REQUIRED ACTION:
Give back every line of the material below that has the string "item".

:::::

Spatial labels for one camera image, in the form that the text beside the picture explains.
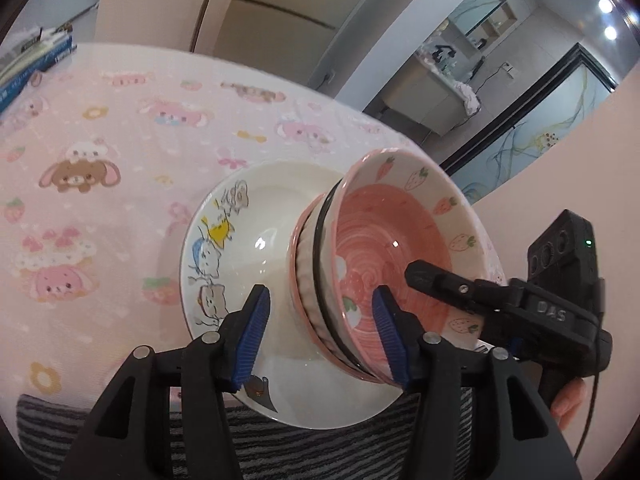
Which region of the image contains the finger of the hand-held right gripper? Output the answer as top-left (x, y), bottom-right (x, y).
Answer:
top-left (404, 259), bottom-right (512, 314)

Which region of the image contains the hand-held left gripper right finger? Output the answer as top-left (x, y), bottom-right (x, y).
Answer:
top-left (371, 285), bottom-right (583, 480)

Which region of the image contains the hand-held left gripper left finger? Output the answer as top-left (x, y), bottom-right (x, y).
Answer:
top-left (57, 284), bottom-right (272, 480)

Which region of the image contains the pink strawberry print bowl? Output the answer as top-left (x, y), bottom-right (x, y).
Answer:
top-left (320, 149), bottom-right (501, 388)
top-left (287, 195), bottom-right (371, 376)

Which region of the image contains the white cartoon print plate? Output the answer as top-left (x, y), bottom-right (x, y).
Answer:
top-left (180, 161), bottom-right (416, 430)

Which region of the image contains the person's right hand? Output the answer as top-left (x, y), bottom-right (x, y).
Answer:
top-left (547, 378), bottom-right (587, 433)

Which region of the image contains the grey striped cloth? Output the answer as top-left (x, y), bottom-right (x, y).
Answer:
top-left (15, 385), bottom-right (476, 480)

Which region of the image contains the black framed glass door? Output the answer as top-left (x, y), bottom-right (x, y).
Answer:
top-left (440, 42), bottom-right (617, 206)

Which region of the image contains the white towel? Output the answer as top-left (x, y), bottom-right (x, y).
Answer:
top-left (452, 80), bottom-right (482, 116)

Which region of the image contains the bathroom vanity cabinet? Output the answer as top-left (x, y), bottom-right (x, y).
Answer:
top-left (362, 57), bottom-right (481, 136)

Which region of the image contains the pink cartoon tablecloth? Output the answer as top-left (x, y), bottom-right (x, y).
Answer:
top-left (0, 42), bottom-right (506, 411)

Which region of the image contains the bathroom mirror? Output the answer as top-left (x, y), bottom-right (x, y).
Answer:
top-left (447, 0), bottom-right (506, 36)

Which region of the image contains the stack of books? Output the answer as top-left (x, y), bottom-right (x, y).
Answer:
top-left (0, 25), bottom-right (78, 113)

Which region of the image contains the black cable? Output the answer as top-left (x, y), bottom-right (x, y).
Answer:
top-left (572, 277), bottom-right (608, 461)

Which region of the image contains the wooden wall shelf cabinet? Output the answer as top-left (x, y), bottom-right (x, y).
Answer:
top-left (487, 2), bottom-right (519, 36)

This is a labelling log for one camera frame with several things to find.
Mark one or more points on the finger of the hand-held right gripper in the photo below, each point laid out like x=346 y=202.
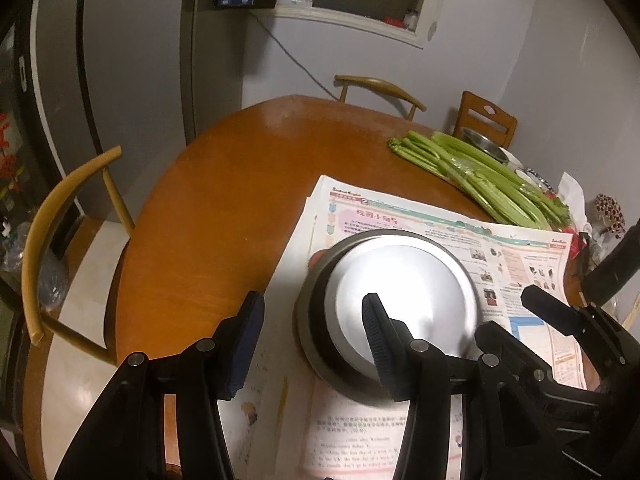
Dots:
x=560 y=307

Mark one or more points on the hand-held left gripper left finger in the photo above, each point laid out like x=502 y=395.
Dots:
x=247 y=345

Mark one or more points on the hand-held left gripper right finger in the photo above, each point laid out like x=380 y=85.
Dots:
x=380 y=350

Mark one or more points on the large steel bowl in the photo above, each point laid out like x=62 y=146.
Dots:
x=315 y=320

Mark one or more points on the spotted ornament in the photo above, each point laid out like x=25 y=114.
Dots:
x=610 y=212

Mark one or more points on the red tissue box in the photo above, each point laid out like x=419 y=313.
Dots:
x=570 y=195

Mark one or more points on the blue patterned dish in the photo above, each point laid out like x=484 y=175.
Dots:
x=535 y=180

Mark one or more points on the printed newspaper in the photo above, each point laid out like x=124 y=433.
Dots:
x=350 y=215

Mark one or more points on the celery bunch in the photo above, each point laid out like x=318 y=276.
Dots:
x=475 y=180

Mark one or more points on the white bowl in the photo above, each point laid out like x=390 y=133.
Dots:
x=511 y=159

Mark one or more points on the small steel bowl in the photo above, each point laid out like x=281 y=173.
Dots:
x=482 y=142

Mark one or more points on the slotted-back wooden chair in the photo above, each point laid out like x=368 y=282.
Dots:
x=485 y=112

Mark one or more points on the clear plastic bag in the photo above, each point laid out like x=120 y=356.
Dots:
x=45 y=280

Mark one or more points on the grey refrigerator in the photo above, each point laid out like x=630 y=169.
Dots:
x=135 y=60

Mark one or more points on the small white bottle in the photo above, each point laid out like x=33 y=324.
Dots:
x=411 y=19

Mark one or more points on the small red item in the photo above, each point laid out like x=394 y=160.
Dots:
x=394 y=21

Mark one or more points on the dark glass cabinet door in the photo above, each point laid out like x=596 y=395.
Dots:
x=10 y=85

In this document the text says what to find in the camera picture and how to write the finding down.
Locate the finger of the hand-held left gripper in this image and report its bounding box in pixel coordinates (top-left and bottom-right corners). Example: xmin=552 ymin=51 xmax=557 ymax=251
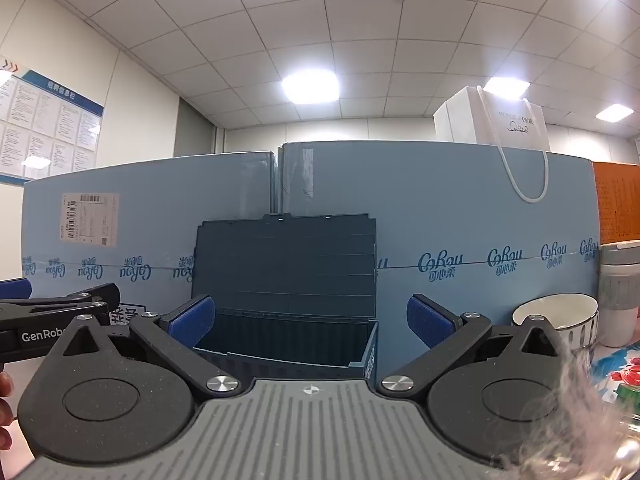
xmin=0 ymin=282 xmax=121 ymax=327
xmin=0 ymin=278 xmax=33 ymax=302

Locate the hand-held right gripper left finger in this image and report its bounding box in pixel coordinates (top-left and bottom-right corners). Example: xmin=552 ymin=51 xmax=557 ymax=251
xmin=47 ymin=294 xmax=248 ymax=403

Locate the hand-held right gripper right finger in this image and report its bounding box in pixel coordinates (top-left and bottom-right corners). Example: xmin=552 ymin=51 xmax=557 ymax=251
xmin=375 ymin=294 xmax=568 ymax=403

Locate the dark blue lidded storage box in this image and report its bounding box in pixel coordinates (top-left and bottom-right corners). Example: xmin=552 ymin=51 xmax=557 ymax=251
xmin=191 ymin=213 xmax=379 ymax=382

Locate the person's left hand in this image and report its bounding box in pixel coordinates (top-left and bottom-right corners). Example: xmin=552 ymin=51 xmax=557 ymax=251
xmin=0 ymin=374 xmax=16 ymax=453

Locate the large light blue carton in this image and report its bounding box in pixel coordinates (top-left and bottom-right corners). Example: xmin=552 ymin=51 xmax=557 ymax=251
xmin=276 ymin=141 xmax=601 ymax=348

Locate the light blue carton with label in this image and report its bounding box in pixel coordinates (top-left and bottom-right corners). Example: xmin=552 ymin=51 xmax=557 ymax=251
xmin=21 ymin=151 xmax=277 ymax=331

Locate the white patterned bowl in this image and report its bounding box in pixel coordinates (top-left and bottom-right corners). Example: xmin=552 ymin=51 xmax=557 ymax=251
xmin=511 ymin=294 xmax=600 ymax=352

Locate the colourful printed mat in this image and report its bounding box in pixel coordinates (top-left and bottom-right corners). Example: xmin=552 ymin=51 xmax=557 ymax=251
xmin=589 ymin=345 xmax=640 ymax=413

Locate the grey fur trim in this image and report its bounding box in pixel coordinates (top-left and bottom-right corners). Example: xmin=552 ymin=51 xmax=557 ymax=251
xmin=515 ymin=330 xmax=640 ymax=480

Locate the white and grey cup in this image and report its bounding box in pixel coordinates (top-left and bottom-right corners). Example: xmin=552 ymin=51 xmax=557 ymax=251
xmin=598 ymin=241 xmax=640 ymax=348

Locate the white paper bag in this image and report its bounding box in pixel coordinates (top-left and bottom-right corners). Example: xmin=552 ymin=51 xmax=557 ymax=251
xmin=433 ymin=85 xmax=551 ymax=204

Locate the orange box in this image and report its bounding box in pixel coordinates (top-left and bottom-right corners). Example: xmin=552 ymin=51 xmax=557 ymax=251
xmin=592 ymin=161 xmax=640 ymax=244

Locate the ceiling light panel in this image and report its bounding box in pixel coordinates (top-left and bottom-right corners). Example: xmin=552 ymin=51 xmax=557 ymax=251
xmin=281 ymin=72 xmax=339 ymax=106
xmin=483 ymin=77 xmax=531 ymax=99
xmin=594 ymin=103 xmax=634 ymax=124

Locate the wall notice board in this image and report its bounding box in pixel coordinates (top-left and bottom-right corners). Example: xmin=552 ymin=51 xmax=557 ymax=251
xmin=0 ymin=55 xmax=105 ymax=184

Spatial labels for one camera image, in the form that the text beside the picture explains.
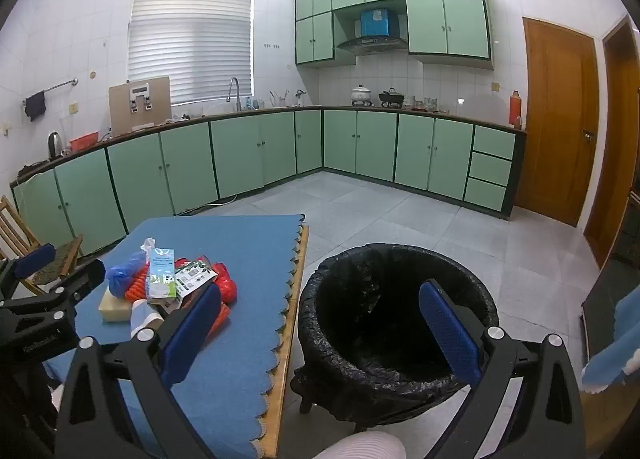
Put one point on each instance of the white paper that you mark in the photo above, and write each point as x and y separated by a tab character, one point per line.
142	321

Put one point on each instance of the dark cloth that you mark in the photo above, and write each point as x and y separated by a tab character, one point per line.
35	106

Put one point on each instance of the blue scalloped table mat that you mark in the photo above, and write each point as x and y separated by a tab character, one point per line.
240	249

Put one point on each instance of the utensil holder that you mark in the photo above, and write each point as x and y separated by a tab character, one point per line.
278	100

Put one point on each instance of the black wok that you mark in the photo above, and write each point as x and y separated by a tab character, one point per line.
391	98

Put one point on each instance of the bin with black bag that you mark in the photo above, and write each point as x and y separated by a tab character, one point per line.
325	319

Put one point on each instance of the white green printed packet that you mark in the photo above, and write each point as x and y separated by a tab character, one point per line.
195	276

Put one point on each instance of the white device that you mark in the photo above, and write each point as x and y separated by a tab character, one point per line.
140	89

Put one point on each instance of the patterned ceramic jar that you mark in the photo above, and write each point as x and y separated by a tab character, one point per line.
430	102

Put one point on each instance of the green base cabinet with sink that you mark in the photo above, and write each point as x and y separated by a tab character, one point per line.
190	164

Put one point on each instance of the blue and white milk carton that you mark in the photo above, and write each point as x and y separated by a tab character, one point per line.
162	276

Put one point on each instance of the metal towel rail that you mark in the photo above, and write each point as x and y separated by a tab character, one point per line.
60	86

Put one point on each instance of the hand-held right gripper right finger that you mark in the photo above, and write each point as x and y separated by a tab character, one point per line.
450	334

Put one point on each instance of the beige sponge block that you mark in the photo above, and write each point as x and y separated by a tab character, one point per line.
115	310

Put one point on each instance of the white cooking pot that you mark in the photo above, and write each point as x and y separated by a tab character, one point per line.
361	95

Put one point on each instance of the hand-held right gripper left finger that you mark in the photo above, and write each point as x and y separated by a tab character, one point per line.
192	334

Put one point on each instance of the chrome faucet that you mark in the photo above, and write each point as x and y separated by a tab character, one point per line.
238	99

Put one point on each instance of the green base cabinet with drawers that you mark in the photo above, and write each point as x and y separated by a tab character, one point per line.
415	154

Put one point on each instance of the white window blind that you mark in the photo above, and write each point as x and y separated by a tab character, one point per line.
190	39

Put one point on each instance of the orange foam net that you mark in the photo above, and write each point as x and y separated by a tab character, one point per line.
137	289

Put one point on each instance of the red thermos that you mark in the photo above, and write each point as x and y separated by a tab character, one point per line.
515	109

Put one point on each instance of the wooden chair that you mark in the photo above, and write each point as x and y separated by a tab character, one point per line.
67	254

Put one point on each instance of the brown board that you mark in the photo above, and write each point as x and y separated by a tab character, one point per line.
120	114

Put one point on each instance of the black range hood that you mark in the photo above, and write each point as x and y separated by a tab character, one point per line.
372	43

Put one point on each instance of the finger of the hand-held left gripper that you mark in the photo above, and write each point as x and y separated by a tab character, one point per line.
75	286
35	259

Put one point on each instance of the blue plastic bag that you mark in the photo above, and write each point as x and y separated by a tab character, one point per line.
120	276

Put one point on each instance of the red basin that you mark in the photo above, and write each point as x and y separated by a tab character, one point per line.
84	142

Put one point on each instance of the light blue cloth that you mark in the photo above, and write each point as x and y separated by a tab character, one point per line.
620	339

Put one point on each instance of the wooden table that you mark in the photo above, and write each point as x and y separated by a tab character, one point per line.
286	339

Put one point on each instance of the dark glass cabinet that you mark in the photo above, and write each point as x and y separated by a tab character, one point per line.
615	284

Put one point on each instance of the green wall cabinets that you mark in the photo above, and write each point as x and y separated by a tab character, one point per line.
425	24

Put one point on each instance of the tan cardboard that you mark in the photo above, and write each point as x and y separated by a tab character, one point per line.
605	419

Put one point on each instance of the electric kettle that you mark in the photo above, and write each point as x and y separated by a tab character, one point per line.
55	145

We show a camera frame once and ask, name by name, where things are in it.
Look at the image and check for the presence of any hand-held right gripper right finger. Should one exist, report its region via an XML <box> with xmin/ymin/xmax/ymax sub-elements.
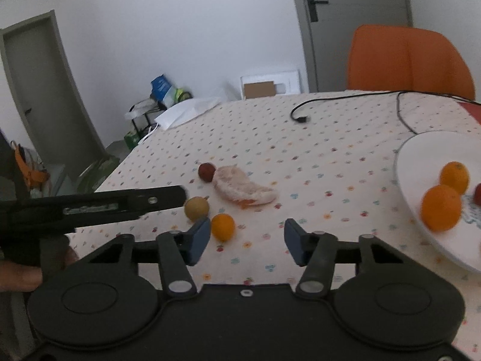
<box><xmin>284</xmin><ymin>218</ymin><xmax>414</xmax><ymax>298</ymax></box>

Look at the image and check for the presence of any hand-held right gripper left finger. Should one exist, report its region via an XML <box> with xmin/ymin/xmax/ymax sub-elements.
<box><xmin>77</xmin><ymin>218</ymin><xmax>211</xmax><ymax>297</ymax></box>

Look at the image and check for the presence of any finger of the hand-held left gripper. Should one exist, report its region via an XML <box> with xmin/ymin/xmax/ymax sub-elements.
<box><xmin>124</xmin><ymin>185</ymin><xmax>187</xmax><ymax>219</ymax></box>

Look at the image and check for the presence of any small orange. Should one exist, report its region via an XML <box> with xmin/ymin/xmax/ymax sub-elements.
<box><xmin>211</xmin><ymin>214</ymin><xmax>236</xmax><ymax>242</ymax></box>

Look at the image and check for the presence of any brown longan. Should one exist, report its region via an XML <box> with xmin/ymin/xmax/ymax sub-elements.
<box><xmin>184</xmin><ymin>196</ymin><xmax>210</xmax><ymax>222</ymax></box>

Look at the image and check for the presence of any pink pomelo segment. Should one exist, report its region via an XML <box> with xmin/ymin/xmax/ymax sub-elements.
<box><xmin>212</xmin><ymin>165</ymin><xmax>279</xmax><ymax>208</ymax></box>

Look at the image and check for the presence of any white bowl blue rim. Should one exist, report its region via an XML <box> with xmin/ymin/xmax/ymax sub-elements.
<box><xmin>394</xmin><ymin>131</ymin><xmax>481</xmax><ymax>273</ymax></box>

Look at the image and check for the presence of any large orange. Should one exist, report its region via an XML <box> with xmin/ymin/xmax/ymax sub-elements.
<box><xmin>440</xmin><ymin>161</ymin><xmax>470</xmax><ymax>195</ymax></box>
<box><xmin>421</xmin><ymin>184</ymin><xmax>462</xmax><ymax>233</ymax></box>

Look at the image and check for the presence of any person's left hand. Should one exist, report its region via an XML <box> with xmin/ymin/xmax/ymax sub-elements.
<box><xmin>0</xmin><ymin>246</ymin><xmax>79</xmax><ymax>293</ymax></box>

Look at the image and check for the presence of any orange bag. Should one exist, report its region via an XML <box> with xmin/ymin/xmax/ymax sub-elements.
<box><xmin>11</xmin><ymin>141</ymin><xmax>50</xmax><ymax>188</ymax></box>

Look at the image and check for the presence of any green box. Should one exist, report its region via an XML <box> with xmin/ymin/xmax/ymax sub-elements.
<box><xmin>124</xmin><ymin>130</ymin><xmax>145</xmax><ymax>150</ymax></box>

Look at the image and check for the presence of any green bag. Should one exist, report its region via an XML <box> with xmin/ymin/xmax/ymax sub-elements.
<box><xmin>77</xmin><ymin>156</ymin><xmax>121</xmax><ymax>194</ymax></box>

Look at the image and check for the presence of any dotted white tablecloth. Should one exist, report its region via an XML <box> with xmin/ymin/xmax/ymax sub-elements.
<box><xmin>66</xmin><ymin>89</ymin><xmax>481</xmax><ymax>359</ymax></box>

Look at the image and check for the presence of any black metal rack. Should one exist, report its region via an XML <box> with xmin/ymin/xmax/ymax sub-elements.
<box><xmin>126</xmin><ymin>100</ymin><xmax>168</xmax><ymax>149</ymax></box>

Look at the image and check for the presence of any white plastic bag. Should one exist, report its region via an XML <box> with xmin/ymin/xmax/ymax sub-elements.
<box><xmin>154</xmin><ymin>97</ymin><xmax>222</xmax><ymax>130</ymax></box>
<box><xmin>125</xmin><ymin>100</ymin><xmax>155</xmax><ymax>119</ymax></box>

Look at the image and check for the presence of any yellow-green item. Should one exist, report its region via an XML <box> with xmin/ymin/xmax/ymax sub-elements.
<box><xmin>165</xmin><ymin>87</ymin><xmax>190</xmax><ymax>108</ymax></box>

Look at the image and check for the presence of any blue bag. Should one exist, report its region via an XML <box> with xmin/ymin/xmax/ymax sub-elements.
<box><xmin>151</xmin><ymin>75</ymin><xmax>171</xmax><ymax>102</ymax></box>

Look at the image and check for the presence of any grey-green door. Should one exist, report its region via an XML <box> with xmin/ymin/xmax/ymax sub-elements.
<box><xmin>0</xmin><ymin>11</ymin><xmax>108</xmax><ymax>196</ymax></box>

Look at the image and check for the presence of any white framed board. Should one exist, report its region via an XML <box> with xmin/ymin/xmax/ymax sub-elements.
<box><xmin>240</xmin><ymin>69</ymin><xmax>301</xmax><ymax>100</ymax></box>

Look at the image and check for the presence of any orange chair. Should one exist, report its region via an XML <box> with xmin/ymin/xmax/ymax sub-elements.
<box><xmin>346</xmin><ymin>24</ymin><xmax>476</xmax><ymax>102</ymax></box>

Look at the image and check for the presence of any grey door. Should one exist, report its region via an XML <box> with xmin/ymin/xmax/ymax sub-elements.
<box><xmin>287</xmin><ymin>0</ymin><xmax>414</xmax><ymax>93</ymax></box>

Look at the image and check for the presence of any black cable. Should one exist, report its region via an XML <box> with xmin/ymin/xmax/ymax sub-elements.
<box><xmin>290</xmin><ymin>90</ymin><xmax>481</xmax><ymax>136</ymax></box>

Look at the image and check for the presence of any black door handle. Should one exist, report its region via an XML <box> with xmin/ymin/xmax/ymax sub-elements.
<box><xmin>305</xmin><ymin>0</ymin><xmax>329</xmax><ymax>22</ymax></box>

:::::

RESULT OF THE TASK:
Mark one or more points on the small red item in the photo above, each point laid out like x=394 y=160.
Look at the image and check for the presence of any yellow-green item. Should one exist, report its region via an XML <box> with xmin/ymin/xmax/ymax sub-elements.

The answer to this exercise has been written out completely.